The Bank says it will be “representative of issuance by firms making a material contribution to the UK economy in order to impart broad economic stimulus.”

Due to commence on 27 September, the Corporate Bond Purchase Scheme (CBPS) has the intention of lowering sterling corporate bond yields, which aims to reduce the cost of borrowing for companies. 

Importantly, the Bank will only purchase investment grade bonds issued by companies that “constitute a material contribution to the UK economy”. This can also include firms incorporated abroad as long as they have a genuine business in the UK, especially those with large numbers of employees and generate significant revenues.

A list of bonds currently eligible for purchase under the CBPS has been released and it includes some of world’s largest companies such as Apple, McDonald’s and Vodafone. 

Although the anticipated driving-down of corporate bond yields could be detrimental to fixed interest funds, existing high-yielding assets will become more sought after. Therefore, the most successful managers will seek to take advantage of this changing landscape and uncover the best opportunities.

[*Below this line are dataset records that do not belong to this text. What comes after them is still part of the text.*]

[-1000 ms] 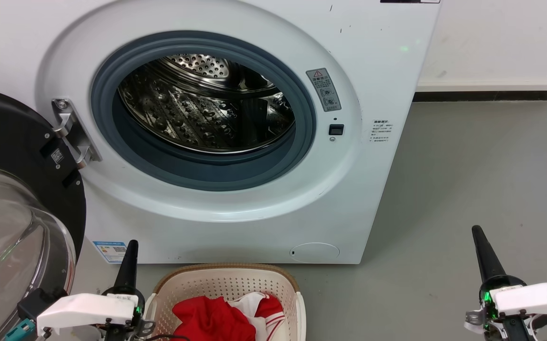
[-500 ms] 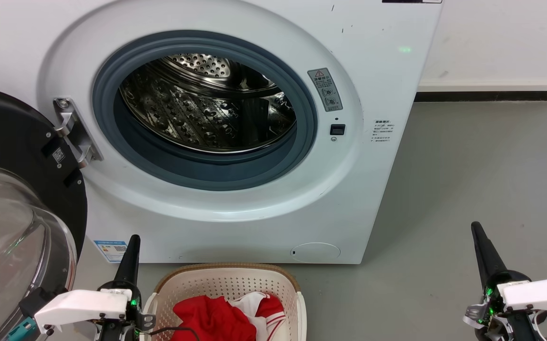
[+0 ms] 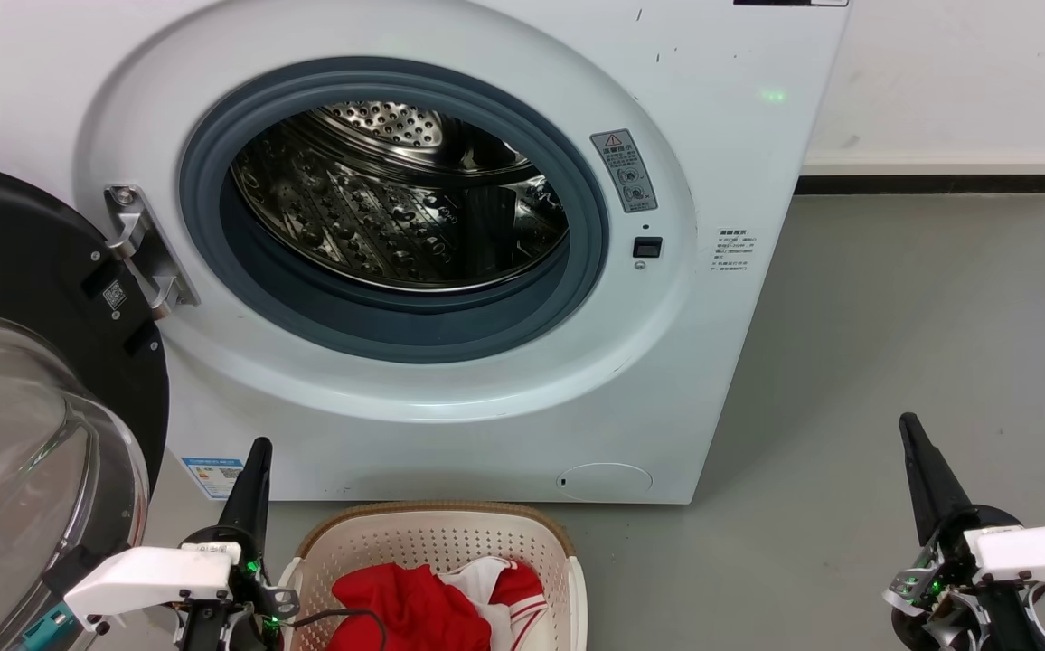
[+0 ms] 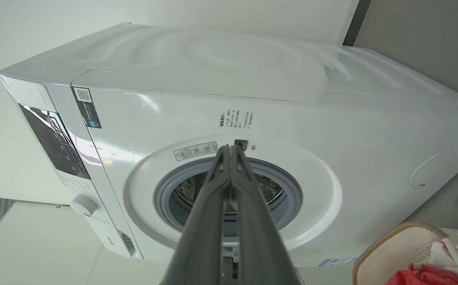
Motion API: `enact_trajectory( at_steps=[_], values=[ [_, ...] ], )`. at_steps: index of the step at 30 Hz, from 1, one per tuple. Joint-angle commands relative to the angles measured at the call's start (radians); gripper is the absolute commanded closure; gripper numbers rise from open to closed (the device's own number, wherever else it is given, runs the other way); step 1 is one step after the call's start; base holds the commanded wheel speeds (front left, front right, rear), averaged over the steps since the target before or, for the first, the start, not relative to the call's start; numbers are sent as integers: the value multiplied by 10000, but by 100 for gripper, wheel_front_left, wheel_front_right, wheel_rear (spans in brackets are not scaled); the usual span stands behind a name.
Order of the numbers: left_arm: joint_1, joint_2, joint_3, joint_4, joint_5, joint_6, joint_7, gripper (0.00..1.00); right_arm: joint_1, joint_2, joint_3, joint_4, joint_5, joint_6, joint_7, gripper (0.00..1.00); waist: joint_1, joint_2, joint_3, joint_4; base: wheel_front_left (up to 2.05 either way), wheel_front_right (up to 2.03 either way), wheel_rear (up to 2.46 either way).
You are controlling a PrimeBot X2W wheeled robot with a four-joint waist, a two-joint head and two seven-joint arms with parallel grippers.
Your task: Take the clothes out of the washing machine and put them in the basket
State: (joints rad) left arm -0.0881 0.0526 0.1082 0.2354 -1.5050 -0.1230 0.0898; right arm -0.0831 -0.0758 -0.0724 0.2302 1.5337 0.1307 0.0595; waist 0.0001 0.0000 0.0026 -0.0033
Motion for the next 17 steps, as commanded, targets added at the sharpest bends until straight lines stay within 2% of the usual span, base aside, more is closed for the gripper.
enact_trajectory(
  at_steps=[1, 17],
  values=[
    [-153, -13, 46, 22, -168, -58, 51, 100, -165, -10, -26, 29, 186, 1, 57, 100, 0, 0, 0, 2, 0, 0, 0],
    [-252, -36, 83, 117, -1094, -98, 279, 100, -293, 34, -104, 146, 1063, 0, 318, 100, -1, 0, 5, 33, 0, 0, 0]
  ],
)
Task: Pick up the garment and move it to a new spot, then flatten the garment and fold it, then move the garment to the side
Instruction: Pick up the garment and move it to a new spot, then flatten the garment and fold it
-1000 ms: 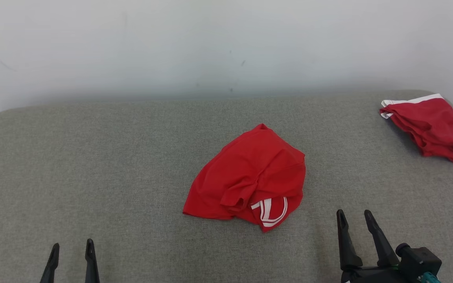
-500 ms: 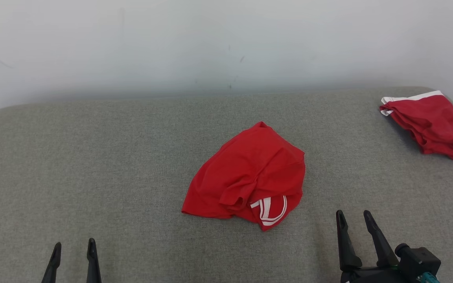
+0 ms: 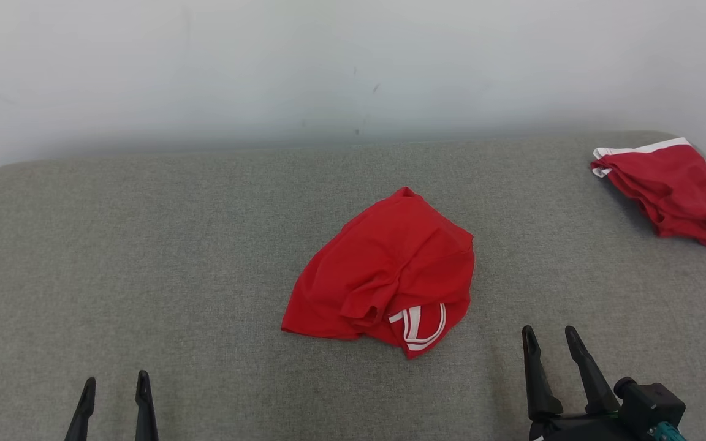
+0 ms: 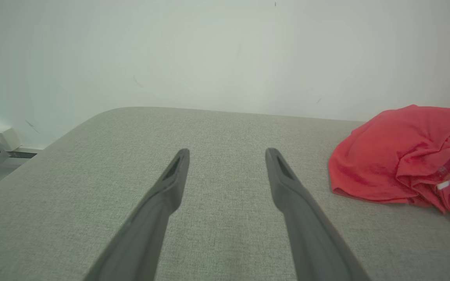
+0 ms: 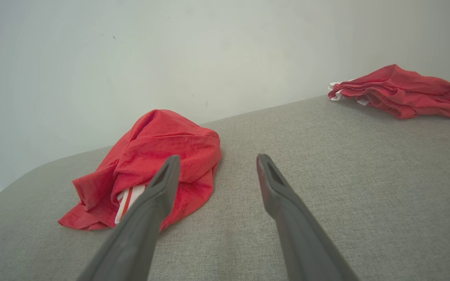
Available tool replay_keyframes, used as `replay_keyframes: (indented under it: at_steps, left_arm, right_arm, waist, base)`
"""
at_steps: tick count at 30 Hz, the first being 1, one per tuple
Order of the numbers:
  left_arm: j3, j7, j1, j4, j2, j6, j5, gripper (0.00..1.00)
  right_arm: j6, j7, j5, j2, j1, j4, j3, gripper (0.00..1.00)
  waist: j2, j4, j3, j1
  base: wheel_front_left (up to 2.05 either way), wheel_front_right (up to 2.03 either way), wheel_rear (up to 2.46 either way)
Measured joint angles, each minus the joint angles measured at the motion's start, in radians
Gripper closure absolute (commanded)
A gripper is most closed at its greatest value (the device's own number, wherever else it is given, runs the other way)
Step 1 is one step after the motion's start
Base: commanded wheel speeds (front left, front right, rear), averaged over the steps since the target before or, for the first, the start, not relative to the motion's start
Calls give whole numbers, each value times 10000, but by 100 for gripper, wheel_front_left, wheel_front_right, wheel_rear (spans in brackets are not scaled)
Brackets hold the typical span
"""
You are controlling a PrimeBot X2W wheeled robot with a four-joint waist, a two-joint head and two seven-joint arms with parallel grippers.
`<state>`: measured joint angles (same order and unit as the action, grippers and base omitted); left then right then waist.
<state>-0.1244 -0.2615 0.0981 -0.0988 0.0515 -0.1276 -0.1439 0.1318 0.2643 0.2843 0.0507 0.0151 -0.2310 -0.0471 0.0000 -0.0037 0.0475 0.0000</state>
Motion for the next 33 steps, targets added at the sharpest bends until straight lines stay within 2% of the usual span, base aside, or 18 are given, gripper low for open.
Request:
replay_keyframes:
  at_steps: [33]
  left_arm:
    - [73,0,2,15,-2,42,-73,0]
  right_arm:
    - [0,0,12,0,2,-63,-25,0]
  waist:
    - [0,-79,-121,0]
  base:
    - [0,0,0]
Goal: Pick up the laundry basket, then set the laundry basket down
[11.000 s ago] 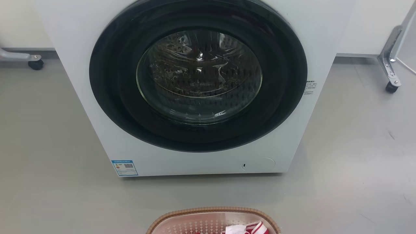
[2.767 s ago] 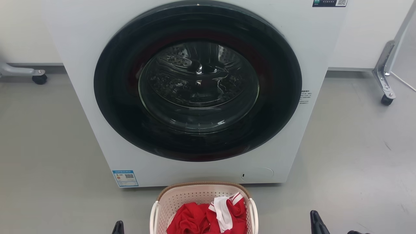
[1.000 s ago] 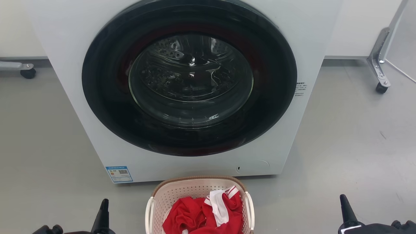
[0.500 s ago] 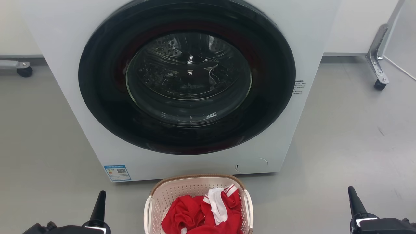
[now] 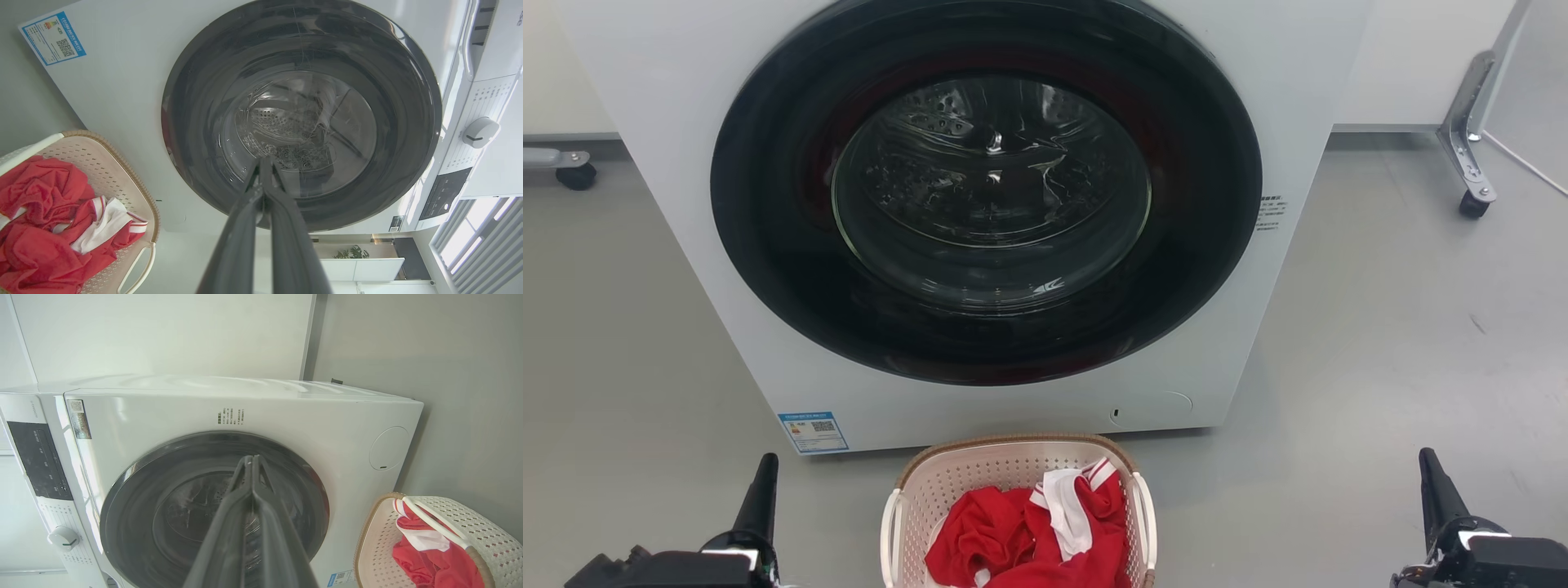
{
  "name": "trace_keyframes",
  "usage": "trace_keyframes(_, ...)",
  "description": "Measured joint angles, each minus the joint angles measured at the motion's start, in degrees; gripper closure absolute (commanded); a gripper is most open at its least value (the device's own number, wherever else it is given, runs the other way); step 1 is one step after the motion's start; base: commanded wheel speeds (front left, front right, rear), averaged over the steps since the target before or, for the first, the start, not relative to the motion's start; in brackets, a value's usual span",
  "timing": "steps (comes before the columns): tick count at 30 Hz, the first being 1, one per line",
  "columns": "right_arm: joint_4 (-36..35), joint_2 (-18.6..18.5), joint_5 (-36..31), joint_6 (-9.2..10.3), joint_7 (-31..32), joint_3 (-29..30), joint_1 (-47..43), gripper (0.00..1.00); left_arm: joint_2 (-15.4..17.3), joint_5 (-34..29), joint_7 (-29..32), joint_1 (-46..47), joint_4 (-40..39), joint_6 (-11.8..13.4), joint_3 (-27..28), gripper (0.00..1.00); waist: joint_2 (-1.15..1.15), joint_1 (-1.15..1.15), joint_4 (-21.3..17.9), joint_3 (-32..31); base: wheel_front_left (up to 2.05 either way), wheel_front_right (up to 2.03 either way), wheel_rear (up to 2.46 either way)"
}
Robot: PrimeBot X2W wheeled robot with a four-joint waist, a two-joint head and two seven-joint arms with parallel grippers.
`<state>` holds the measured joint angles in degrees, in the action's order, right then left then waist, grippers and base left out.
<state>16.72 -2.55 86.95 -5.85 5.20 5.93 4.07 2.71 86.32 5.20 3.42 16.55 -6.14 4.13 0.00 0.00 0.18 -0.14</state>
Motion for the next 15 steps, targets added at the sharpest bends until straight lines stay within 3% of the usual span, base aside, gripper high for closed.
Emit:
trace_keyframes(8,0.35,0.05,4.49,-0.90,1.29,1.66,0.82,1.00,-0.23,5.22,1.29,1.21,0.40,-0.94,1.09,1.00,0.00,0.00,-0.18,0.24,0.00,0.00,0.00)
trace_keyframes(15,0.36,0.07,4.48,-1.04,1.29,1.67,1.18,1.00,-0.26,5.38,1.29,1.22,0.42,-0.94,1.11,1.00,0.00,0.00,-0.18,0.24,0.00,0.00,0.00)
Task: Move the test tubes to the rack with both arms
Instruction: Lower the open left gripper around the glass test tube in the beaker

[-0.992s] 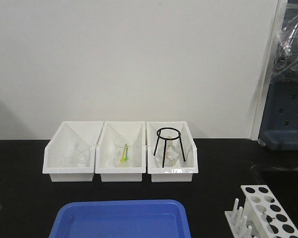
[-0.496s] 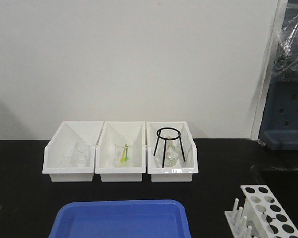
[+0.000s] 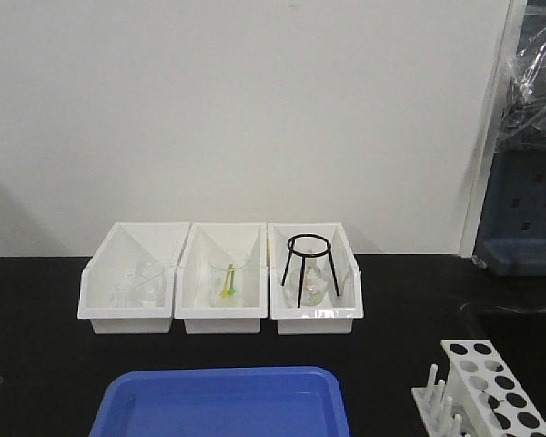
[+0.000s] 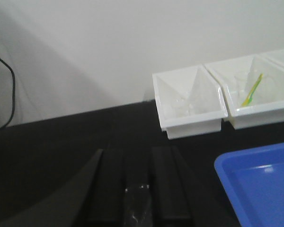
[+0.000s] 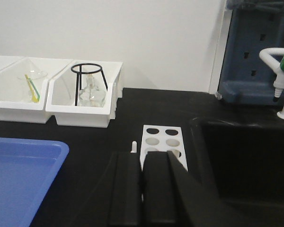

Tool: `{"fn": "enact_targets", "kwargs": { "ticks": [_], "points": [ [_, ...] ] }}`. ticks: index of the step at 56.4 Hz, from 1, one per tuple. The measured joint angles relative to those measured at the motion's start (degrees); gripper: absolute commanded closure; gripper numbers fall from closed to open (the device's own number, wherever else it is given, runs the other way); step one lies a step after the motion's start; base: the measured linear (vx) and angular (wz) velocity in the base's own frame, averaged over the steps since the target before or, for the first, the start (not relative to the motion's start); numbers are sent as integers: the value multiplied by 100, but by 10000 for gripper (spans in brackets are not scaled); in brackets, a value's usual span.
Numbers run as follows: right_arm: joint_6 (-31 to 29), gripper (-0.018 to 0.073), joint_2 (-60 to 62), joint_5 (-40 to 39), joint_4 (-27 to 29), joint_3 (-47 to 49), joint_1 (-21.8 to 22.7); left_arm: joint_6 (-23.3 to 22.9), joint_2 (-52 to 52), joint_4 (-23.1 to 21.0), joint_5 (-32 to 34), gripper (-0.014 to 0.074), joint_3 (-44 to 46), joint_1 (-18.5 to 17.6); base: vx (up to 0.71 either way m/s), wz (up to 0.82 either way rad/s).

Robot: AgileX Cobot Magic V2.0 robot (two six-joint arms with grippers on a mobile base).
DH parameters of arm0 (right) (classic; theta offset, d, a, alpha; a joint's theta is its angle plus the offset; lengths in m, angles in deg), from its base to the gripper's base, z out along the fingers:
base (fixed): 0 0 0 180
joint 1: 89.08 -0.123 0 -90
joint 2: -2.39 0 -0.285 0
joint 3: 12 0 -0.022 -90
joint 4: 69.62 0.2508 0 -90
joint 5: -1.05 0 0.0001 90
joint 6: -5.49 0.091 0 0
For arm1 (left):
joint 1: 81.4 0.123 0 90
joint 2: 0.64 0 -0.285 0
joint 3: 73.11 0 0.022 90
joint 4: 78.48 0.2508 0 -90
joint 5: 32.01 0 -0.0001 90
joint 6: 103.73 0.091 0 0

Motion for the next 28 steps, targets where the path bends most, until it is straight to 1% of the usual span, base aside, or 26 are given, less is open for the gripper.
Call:
{"fn": "enact_targets", "kwargs": {
  "ticks": [7,14,21,28],
  "points": [
    [0,267,-157,-18,-4,0,0,-5,-473,0,0,107,-6,0,0,0],
    [0,194,-186,-24,-4,0,0,95,-984,50,5,87,-6,0,0,0],
    [0,172,-186,-19,-4,0,0,341,-1652,116,260,88,-6,-21,0,0],
    [0,172,-186,26,-4,0,0,623,-2480,174,937,88,-6,-87,0,0]
  ]
}}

However, the size and consistency of returns over the past five years will be difficult to sustain, unless managers adopt a riskier approach and chase higher yields from companies more likely to default. Although this is a move solely enacted by the UK’s central bank, the impact on bond yields will be greater, especially with the close integration of global markets.

Negative yields

Bond yields have been a big talking point recently due to a number of central banks issuing negative interest debt. Government bonds in Germany, Japan and Switzerland have all been sold with minus rates attached, and more are expected to follow. 

The halving of interest rates has thrown a great deal of speculation as to whether the UK will follow, and although some gilts traded negatively shortly after the referendum result, this is not an outcome that is currently expected. However, if UK interest rates witness further cuts, then gilt yields will drop accordingly. 

With the true impact of Brexit still very much on hold until the UK’s departure has been agreed, central banks could be forced to take further drastic action in any attempt to shield their economies from the potential fall out. 

Managers will certainly be monitoring events closely and exercise a great degree of due diligence when considering where to allocate funds as a global recession could be on the horizon in light of the continued uncertainty.